L’intangibilité des frontières face à l’occupation
La souveraineté territoriale du Cambodge est mise à l’épreuve par une crise sécuritaire à sa frontière avec la Thaïlande. L’occupation de secteurs frontaliers par les forces thaïlandaises a déplacé infrastructures et civils, déclenchant l’activation des mécanismes d’observation de l’ASEAN. Phnom Penh déploie une ingénierie juridique rigoureuse, s’appuyant sur l’uti possidetis juris pour refuser toute modification de ses frontières par la force.
395 familles déplacées et l’observation de l’ASEAN
Le 14 juillet 2026, la porte-parole du ministère de la Défense nationale a documenté l’occupation illégale continue de territoires cambodgiens, matérialisée par des clôtures de fil barbelé, des conteneurs et la destruction d’habitations civiles. Face à cette crise, 395 familles ont été relocalisées au centre de Wat Udom Kiri Tuol Andet, dans la province de Preah Vihear. Le Groupe de liaison cambodgien a orchestré une inspection pour l’Équipe d’observation de l’ASEAN (AOT-KH), dirigée par les Philippines. Le Premier ministre Hun Manet a reçu l’ambassadrice philippine et le chef régional du CICR pour consolider l’assistance humanitaire.
Blocage thaïlandais et contre-offensive juridique
Le gouvernement cambodgien exige le lancement immédiat des travaux de démarcation par la Commission conjointe de la frontière (JBC). La Thaïlande utilise des manœuvres dilatoires pour repousser la réunion de la JBC, maintenant un statu quo conflictuel. Phnom Penh ancre ses revendications sur le droit international et les traités historiques, invoquant l’uti possidetis juris et la Commission de délimitation de la frontière entre l’Indochine et le Siam, validée par les conventions franco-siamoises. La visite de vérification de l’AOT valide institutionnellement les violations territoriales, appuyant l’application du point 3 de la Déclaration conjointe de décembre 2025.
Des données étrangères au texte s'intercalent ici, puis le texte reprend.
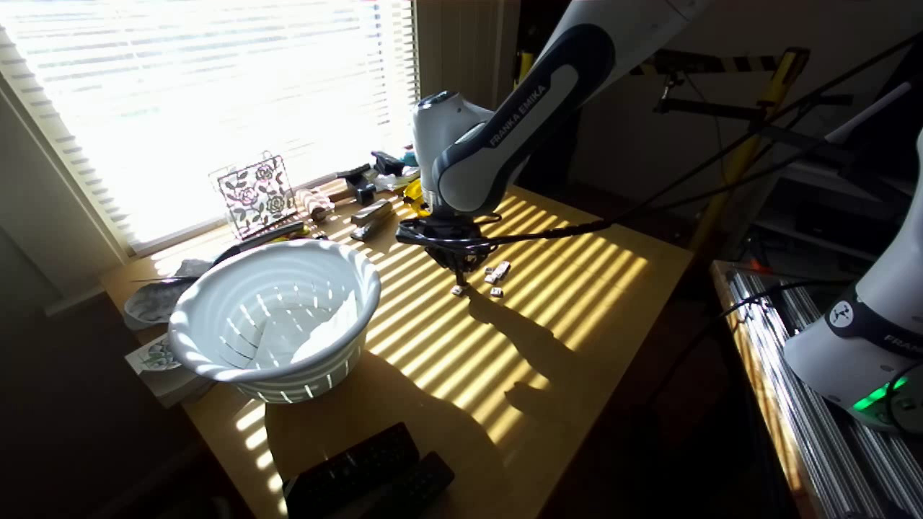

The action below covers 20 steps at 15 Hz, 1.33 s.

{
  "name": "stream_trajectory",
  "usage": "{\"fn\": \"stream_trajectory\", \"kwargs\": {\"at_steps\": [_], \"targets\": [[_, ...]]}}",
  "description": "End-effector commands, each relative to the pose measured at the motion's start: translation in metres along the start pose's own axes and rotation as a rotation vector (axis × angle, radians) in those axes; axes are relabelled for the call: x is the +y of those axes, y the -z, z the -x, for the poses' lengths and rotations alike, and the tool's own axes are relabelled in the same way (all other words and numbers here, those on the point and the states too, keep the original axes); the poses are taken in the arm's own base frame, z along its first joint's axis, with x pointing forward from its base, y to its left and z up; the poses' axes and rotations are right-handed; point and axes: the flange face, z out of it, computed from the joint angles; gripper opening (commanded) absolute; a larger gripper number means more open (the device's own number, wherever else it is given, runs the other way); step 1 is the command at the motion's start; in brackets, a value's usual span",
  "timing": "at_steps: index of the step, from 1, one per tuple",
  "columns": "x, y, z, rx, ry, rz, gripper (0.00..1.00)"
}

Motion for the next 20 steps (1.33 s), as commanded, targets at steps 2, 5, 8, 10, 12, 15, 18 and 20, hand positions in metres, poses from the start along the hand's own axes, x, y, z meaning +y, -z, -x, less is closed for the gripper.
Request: {"fn": "stream_trajectory", "kwargs": {"at_steps": [2,5,8,10,12,15,18,20], "targets": [[-0.006,-0.001,0.0,-0.011,-0.028,-0.012,0.0],[-0.005,0.003,-0.003,-0.015,-0.033,-0.021,0.0],[-0.002,0.01,-0.007,-0.019,-0.036,-0.039,0.0],[0.0,0.016,-0.01,-0.025,-0.039,-0.053,0.0],[0.002,0.021,-0.013,-0.03,-0.027,-0.058,0.0],[0.009,0.025,-0.016,-0.013,0.091,-0.053,0.0],[0.015,0.023,-0.02,0.029,0.236,-0.039,0.0],[0.02,0.018,-0.023,0.07,0.349,-0.027,0.0]]}}
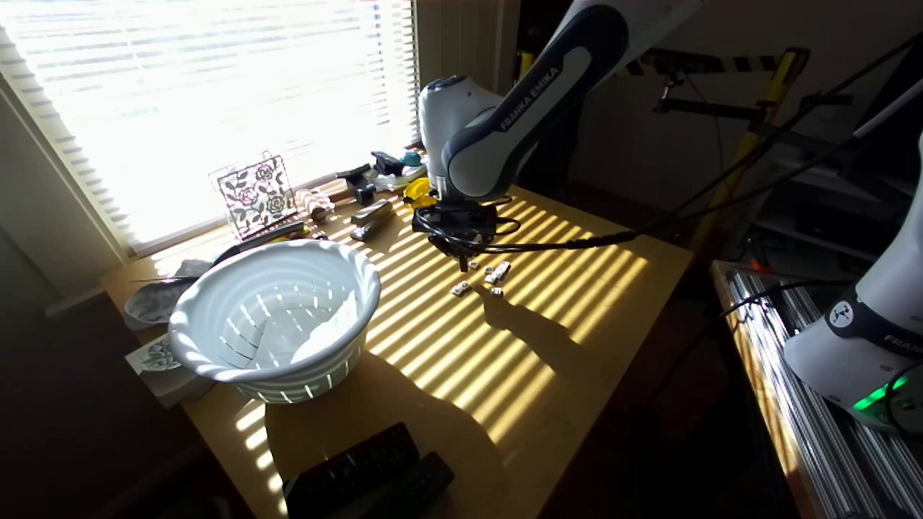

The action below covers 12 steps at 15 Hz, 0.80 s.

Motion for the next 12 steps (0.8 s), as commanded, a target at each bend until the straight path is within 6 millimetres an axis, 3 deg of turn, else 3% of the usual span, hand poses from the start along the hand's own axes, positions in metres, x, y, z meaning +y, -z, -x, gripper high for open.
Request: {"fn": "stream_trajectory", "kwargs": {"at_steps": [1,12], "targets": [[0.017,-0.001,-0.002,0.059,0.193,0.01,0.0],[0.038,-0.008,-0.005,0.106,0.704,-0.05,0.0]]}}
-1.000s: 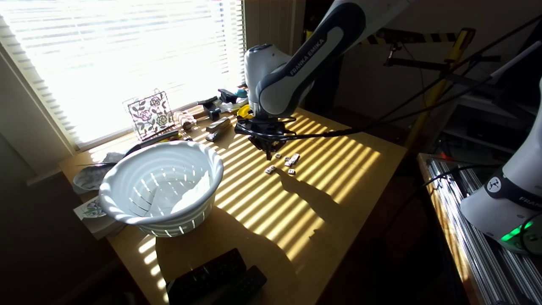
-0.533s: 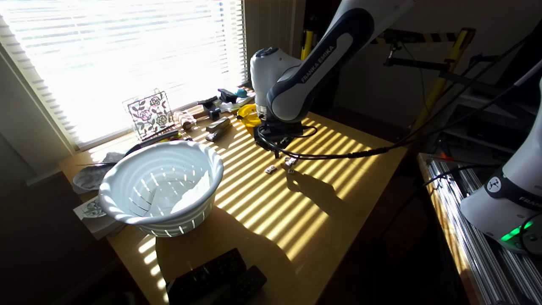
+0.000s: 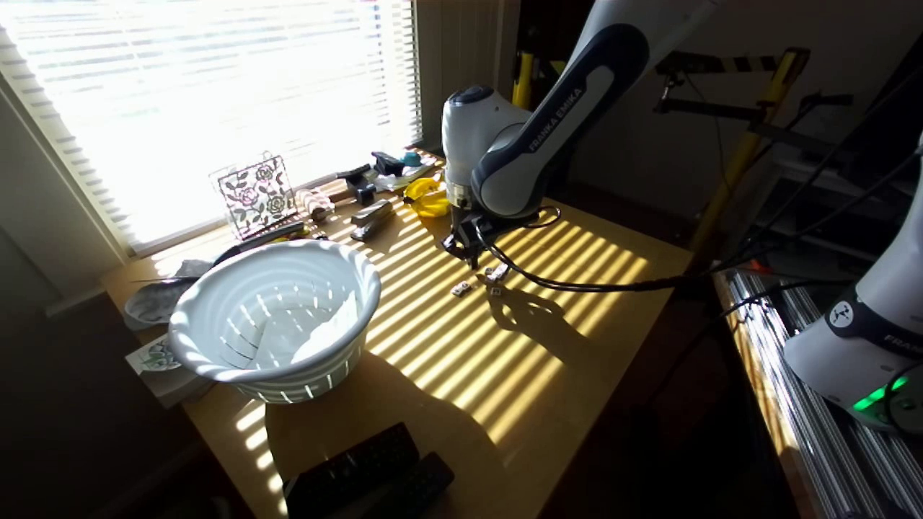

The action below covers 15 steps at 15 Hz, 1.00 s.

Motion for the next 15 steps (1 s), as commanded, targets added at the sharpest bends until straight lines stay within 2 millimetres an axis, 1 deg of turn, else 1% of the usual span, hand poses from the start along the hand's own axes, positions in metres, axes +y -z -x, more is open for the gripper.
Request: {"fn": "stream_trajectory", "kwargs": {"at_steps": [1,5,8,15], "targets": [[0.012,0.008,0.011,-0.003,0.144,-0.01,0.0],[0.02,0.009,0.014,-0.009,0.261,0.003,0.0],[0.03,0.008,0.014,-0.007,0.33,0.011,0.0],[0.038,0.0,0.015,0.009,0.39,0.008,0.0]]}}
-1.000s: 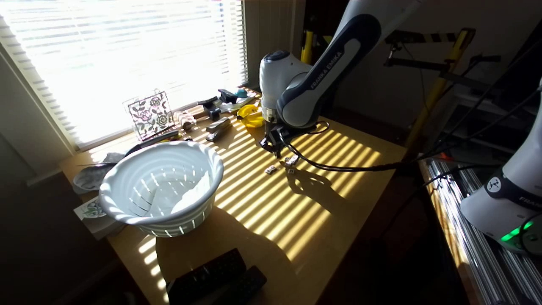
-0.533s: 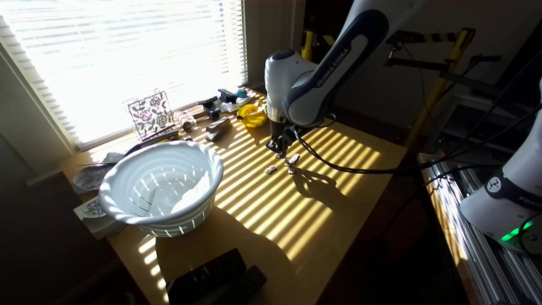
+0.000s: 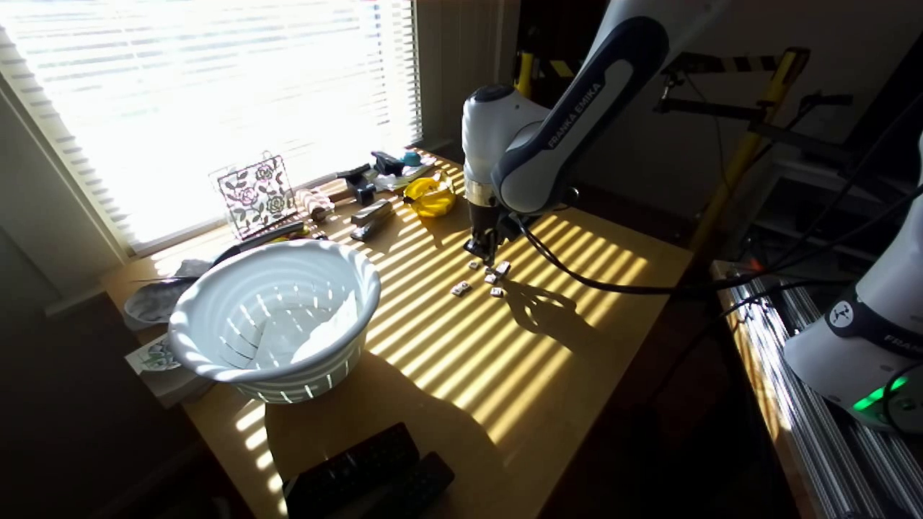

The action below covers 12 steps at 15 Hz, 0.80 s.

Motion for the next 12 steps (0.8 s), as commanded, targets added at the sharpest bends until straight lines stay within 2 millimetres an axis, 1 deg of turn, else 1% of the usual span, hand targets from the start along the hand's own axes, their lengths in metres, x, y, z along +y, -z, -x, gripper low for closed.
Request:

Le droit contre la force : une asymétrie assumée
Cette crise illustre la perpétuation des conflits frontaliers issus de la cartographie coloniale. Le Cambodge déploie une stratégie d’endiguement juridique. Refusant l’escalade militaire, il s’appuie sur la jurisprudence internationale et l’institutionnalisation de l’ASEAN. L’équipe d’observation (AOT) agit comme un fil de détente diplomatique, augmentant le coût politique de l’expansionnisme thaïlandais. En invoquant les accords franco-siamois, Phnom Penh neutralise les faits accomplis territoriaux en les déclarant nuls au regard de l’architecture juridique globale.
Une crise aux conséquences multiples
La résilience du Premier ministre Hun Manet est évaluée à sa capacité à protéger l’intégrité nationale sans guerre totale. Le soutien des Philippines et du CICR valide sa stratégie.
Le déploiement de barbelés et de conteneurs fige une militarisation de facto, maintenant un potentiel d’embrasement.
Le déplacement de 395 familles pèse sur les finances publiques (aide humanitaire, relocalisation) et détruit le tissu agraire local.
L’insistance sur la JBC place la bataille sur un terrain légaliste, la reconnaissance internationale des frontières héritées étant vitale pour l’État cambodgien.
Des effectifs thaïlandais non divulgués
Les rapports cambodgiens documentent les impacts civils, mais l’évaluation tactique des forces thaïlandaises reste classifiée. Les effectifs précis déployés au-delà de la ligne de démarcation et l’armement lourd positionné ne font l’objet d’aucune donnée officielle.
Vers une judiciarisation du conflit
Le gel du conflit dépendra de la pression de l’ASEAN pour obliger la Thaïlande à réintégrer la JBC. En cas de blocage persistant, le risque d’annexion insidieuse imposera au Cambodge de porter l’affaire devant des juridictions supranationales, reproduisant la bataille de Preah Vihear. Cette crise souligne le besoin impératif de mécanismes contraignants pour les nations du Sud.